What I’m doing is that two threads are separated, one is reading the data
from either a
CSV
file or a
MySQL database directly, and pushing that data
in the queue; while the other thread is pulling data from the queue and
writing it into our
PostgreSQL database.
CL-USER> (pgloader.csv:import-database "dbname"
:csv-path-root "/path/to/csv/"
:separator #\Tab
:quote #\"
:escape "\"\""
:null-as ":null:")
table name read imported errors time
------------------------------ --------- --------- --------- ---------
aaaaaaaaaa_aaaa 24595 24595 0 0.995s
bbbbbbbbbb_bbbbbbbbb 326 326 0 0.570s
cccccccccc_cccccccccccc 25126 25126 0 1.461s
dddddddddd_dddddddddd_dd 8 8 0 0.650s
eeeeeeeeee_eeeeeeeeee_eeeeeeee 36825 36825 0 1.664s
ffffffffff_ffffff 624 624 0 0.707s
gggggggggg_ggggg_gggggggg 5638 5638 0 0.655s
hhh_hhhhhhh 120159 120159 0 3.415s
iii_iiiiiiiiiiiii 661 661 0 0.420s
jjjjjjj 30027 30027 0 2.743s
kkk_kkkkkkkkk 12 12 0 0.327s
lll_llllll 4 4 0 0.315s
mmmm_mmm 29669 29669 0 1.182s
nnnn_nnnnnn 100197 100197 0 2.206s
oooo_ooooo 93555 93555 0 9.683s
pppp_ppppppp 76457 76457 0 5.349s
qqqq_qqqqqqqqqqqq 126159 126159 0 2.495s
------------------------------ --------- --------- --------- ---------
Total import time 670042 670042 0 34.836s
NIL
As you can see the control is still made for interactive developer usage, which is fine for now but will have to change down the road, when the APIs stabilize.
Now, let’s compare to reading directly from MySQL:
CL-USER> (pgloader.mysql:stream-database "dbname")
table name read imported errors time
------------------------------ --------- --------- --------- ---------
aaaaaaaaaa_aaaa 24595 24595 0 0.887s
bbbbbbbbbb_bbbbbbbbb 326 326 0 0.617s
cccccccccc_cccccccccccc 25126 25126 0 1.497s
dddddddddd_dddddddddd_dd 8 8 0 0.582s
eeeeeeeeee_eeeeeeeeee_eeeeeeee 36825 36825 0 1.697s
ffffffffff_ffffff 624 624 0 0.748s
gggggggggg_ggggg_gggggggg 5638 5638 0 0.923s
hhh_hhhhhhh 120159 120159 0 3.525s
iii_iiiiiiiiiiiii 661 661 0 0.449s
jjjjjjj 30027 30027 0 2.546s
kkk_kkkkkkkkk 12 12 0 0.330s
lll_llllll 4 4 0 0.323s
mmmm_mmm 29669 29669 0 1.227s
nnnn_nnnnnn 100197 100197 0 2.489s
oooo_ooooo 93555 93555 0 9.148s
pppp_ppppppp 76457 76457 0 6.713s
qqqq_qqqqqqqqqqqq 126159 126159 0 4.571s
------------------------------ --------- --------- --------- ---------
Total streaming time 670042 670042 0 38.272s
NIL
The
streaming here is a tad slower than the
importing from files.

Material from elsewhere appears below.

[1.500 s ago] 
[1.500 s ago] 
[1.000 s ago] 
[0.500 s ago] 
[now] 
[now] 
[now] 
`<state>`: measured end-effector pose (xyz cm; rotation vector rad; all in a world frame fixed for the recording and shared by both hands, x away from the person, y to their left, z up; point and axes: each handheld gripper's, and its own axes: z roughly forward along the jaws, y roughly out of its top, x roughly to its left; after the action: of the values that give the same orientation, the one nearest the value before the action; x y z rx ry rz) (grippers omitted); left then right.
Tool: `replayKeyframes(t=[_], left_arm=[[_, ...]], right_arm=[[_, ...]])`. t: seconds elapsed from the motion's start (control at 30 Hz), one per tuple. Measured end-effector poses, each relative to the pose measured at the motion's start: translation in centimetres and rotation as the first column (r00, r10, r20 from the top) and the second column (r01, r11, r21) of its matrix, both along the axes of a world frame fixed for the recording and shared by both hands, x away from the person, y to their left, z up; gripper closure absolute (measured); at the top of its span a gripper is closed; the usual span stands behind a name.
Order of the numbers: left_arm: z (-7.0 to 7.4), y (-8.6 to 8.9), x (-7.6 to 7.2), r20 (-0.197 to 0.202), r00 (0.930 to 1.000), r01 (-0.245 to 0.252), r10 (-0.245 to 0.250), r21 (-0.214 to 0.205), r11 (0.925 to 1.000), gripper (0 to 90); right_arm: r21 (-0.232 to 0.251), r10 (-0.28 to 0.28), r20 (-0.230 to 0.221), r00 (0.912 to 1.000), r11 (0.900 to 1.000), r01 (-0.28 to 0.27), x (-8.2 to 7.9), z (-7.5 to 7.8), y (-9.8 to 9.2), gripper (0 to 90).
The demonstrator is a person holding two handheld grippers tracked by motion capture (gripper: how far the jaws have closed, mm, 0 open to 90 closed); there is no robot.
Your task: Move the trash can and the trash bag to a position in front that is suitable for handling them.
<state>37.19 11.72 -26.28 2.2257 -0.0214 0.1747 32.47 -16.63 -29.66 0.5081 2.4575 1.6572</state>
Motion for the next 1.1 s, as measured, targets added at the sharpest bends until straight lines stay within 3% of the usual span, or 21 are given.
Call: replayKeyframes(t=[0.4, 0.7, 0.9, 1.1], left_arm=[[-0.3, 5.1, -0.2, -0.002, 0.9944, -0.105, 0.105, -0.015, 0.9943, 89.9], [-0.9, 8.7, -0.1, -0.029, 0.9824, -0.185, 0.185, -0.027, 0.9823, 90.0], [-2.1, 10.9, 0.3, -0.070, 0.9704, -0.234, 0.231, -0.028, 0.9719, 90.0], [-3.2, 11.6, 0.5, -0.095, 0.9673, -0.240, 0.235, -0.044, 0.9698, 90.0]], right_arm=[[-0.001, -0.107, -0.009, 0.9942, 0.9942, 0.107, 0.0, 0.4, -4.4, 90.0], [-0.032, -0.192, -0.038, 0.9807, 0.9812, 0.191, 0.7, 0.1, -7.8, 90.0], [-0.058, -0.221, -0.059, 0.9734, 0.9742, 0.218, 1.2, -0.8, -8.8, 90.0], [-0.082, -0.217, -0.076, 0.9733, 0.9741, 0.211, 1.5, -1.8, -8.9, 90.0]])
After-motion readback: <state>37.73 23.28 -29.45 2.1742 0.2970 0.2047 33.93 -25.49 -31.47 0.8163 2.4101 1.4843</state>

Now if you
want to be fair when comparing those, you would have to take into account
the time it takes to
export the data out from its source. When doing that
export/import dance, a quick test shows a timing of
1m4.745s
. Now, if we do
an
export only test, it runs in
31.822s
. So yes streaming is a good thing to
have here.
Conclusion
We just got twice as fast as the python version.
Some will say that I’m not comparing fairly to the Python version of pgloader here, because I could have implemented the streaming facility in Python too. Well actually I did, the option are called section_threads and split_file_reading, that you can set so that a reader is pushing data into a set of queues and several workers are feeding each from its own queue. It didn’t help with performances at all. Once again, read about the infamous Global Interpreter Lock to understand why not.
So actually it’s a fair comparison here where the new code is twice as fast as the previous one, with only some hours of hacking and before spending any time on optimisation. Well, apart from using a producer, a consumer and a queue, which I almost had to have for streaming in between two database connections anyways.